● EXERCISE GOAL:
The expected output is the complete data, reproduced exactly.
::: SUPPLIED DATA
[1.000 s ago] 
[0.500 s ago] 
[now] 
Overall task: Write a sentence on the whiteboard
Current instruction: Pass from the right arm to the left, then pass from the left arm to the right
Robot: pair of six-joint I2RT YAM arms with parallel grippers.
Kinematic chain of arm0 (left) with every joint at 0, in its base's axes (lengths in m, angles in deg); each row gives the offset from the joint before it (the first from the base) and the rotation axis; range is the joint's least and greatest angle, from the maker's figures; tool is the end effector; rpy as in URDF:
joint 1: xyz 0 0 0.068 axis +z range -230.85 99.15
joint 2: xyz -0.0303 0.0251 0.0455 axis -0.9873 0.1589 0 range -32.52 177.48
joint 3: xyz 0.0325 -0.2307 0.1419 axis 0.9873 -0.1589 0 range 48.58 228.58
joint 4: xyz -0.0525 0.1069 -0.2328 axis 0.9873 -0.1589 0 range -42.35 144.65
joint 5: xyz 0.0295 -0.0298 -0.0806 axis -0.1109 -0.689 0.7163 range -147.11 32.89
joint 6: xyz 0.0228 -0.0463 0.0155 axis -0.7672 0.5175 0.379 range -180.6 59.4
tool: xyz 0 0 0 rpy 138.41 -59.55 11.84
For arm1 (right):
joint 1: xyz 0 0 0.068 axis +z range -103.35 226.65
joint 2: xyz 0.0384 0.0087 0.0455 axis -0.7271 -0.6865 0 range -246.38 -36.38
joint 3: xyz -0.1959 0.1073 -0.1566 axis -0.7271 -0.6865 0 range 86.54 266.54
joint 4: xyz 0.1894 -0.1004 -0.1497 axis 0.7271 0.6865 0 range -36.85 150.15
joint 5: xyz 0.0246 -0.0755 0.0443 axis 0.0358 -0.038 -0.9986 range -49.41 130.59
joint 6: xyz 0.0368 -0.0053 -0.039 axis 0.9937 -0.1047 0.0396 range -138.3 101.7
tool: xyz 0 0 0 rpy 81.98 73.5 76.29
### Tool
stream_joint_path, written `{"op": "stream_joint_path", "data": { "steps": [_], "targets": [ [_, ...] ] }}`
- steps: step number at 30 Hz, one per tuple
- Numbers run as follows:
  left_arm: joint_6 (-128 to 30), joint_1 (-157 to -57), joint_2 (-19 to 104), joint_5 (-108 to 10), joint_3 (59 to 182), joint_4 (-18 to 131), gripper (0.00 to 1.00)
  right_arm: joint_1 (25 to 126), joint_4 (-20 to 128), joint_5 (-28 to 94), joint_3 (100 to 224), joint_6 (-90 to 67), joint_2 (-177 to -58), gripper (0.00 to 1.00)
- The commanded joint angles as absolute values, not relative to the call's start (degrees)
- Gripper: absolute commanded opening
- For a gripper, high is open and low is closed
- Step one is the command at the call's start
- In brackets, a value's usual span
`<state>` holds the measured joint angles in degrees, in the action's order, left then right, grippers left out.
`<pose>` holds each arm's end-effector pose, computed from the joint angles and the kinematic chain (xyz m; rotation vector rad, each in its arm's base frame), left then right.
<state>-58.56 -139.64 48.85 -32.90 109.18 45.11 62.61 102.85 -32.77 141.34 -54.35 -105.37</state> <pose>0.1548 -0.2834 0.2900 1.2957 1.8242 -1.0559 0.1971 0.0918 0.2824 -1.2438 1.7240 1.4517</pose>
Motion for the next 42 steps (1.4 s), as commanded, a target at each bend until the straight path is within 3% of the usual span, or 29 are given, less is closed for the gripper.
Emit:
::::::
● RESULT OF THIS EXERCISE:
[1.000 s ago] 
[0.500 s ago] 
[now] 
Overall task: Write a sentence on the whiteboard
Current instruction: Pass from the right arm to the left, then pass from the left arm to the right
Robot: pair of six-joint I2RT YAM arms with parallel grippers.
Kinematic chain of arm0 (left) with every joint at 0, in its base's axes (lengths in m, angles in deg); each row gives the offset from the joint before it (the first from the base) and the rotation axis; range is the joint's least and greatest angle, from the maker's figures; tool is the end effector; rpy as in URDF:
joint 1: xyz 0 0 0.068 axis +z range -230.85 99.15
joint 2: xyz -0.0303 0.0251 0.0455 axis -0.9873 0.1589 0 range -32.52 177.48
joint 3: xyz 0.0325 -0.2307 0.1419 axis 0.9873 -0.1589 0 range 48.58 228.58
joint 4: xyz -0.0525 0.1069 -0.2328 axis 0.9873 -0.1589 0 range -42.35 144.65
joint 5: xyz 0.0295 -0.0298 -0.0806 axis -0.1109 -0.689 0.7163 range -147.11 32.89
joint 6: xyz 0.0228 -0.0463 0.0155 axis -0.7672 0.5175 0.379 range -180.6 59.4
tool: xyz 0 0 0 rpy 138.41 -59.55 11.84
For arm1 (right):
joint 1: xyz 0 0 0.068 axis +z range -103.35 226.65
joint 2: xyz 0.0384 0.0087 0.0455 axis -0.7271 -0.6865 0 range -246.38 -36.38
joint 3: xyz -0.1959 0.1073 -0.1566 axis -0.7271 -0.6865 0 range 86.54 266.54
joint 4: xyz 0.1894 -0.1004 -0.1497 axis 0.7271 0.6865 0 range -36.85 150.15
joint 5: xyz 0.0246 -0.0755 0.0443 axis 0.0358 -0.038 -0.9986 range -49.41 130.59
joint 6: xyz 0.0368 -0.0053 -0.039 axis 0.9937 -0.1047 0.0396 range -138.3 101.7
tool: xyz 0 0 0 rpy 81.98 73.5 76.29
### Tool
stream_joint_path, written `{"op": "stream_joint_path", "data": { "steps": [_], "targets": [ [_, ...] ] }}`
- steps: step number at 30 Hz, one per tuple
- Numbers run as follows:
  left_arm: joint_6 (-128 to 30), joint_1 (-157 to -57), joint_2 (-19 to 104), joint_5 (-108 to 10), joint_3 (59 to 182), joint_4 (-18 to 131), gripper (0.00 to 1.00)
  right_arm: joint_1 (25 to 126), joint_4 (-20 to 128), joint_5 (-28 to 94), joint_3 (100 to 224), joint_6 (-90 to 67), joint_2 (-177 to -58), gripper (0.00 to 1.00)
- The commanded joint angles as absolute values, not relative to the call's start (degrees)
- Gripper: absolute commanded opening
- For a gripper, high is open and low is closed
- Step one is the command at the call's start
- In brackets, a value's usual span
`<state>` holds the measured joint angles in degrees, in the action's order, left then right, grippers left out.
`<pose>` holds each arm's end-effector pose, computed from the joint angles and the kinematic chain (xyz m; rotation vector rad, each in its arm's base frame), left then right.
<state>-58.56 -139.64 48.85 -32.90 109.18 45.11 62.61 102.85 -32.77 141.34 -54.35 -105.37</state> <pose>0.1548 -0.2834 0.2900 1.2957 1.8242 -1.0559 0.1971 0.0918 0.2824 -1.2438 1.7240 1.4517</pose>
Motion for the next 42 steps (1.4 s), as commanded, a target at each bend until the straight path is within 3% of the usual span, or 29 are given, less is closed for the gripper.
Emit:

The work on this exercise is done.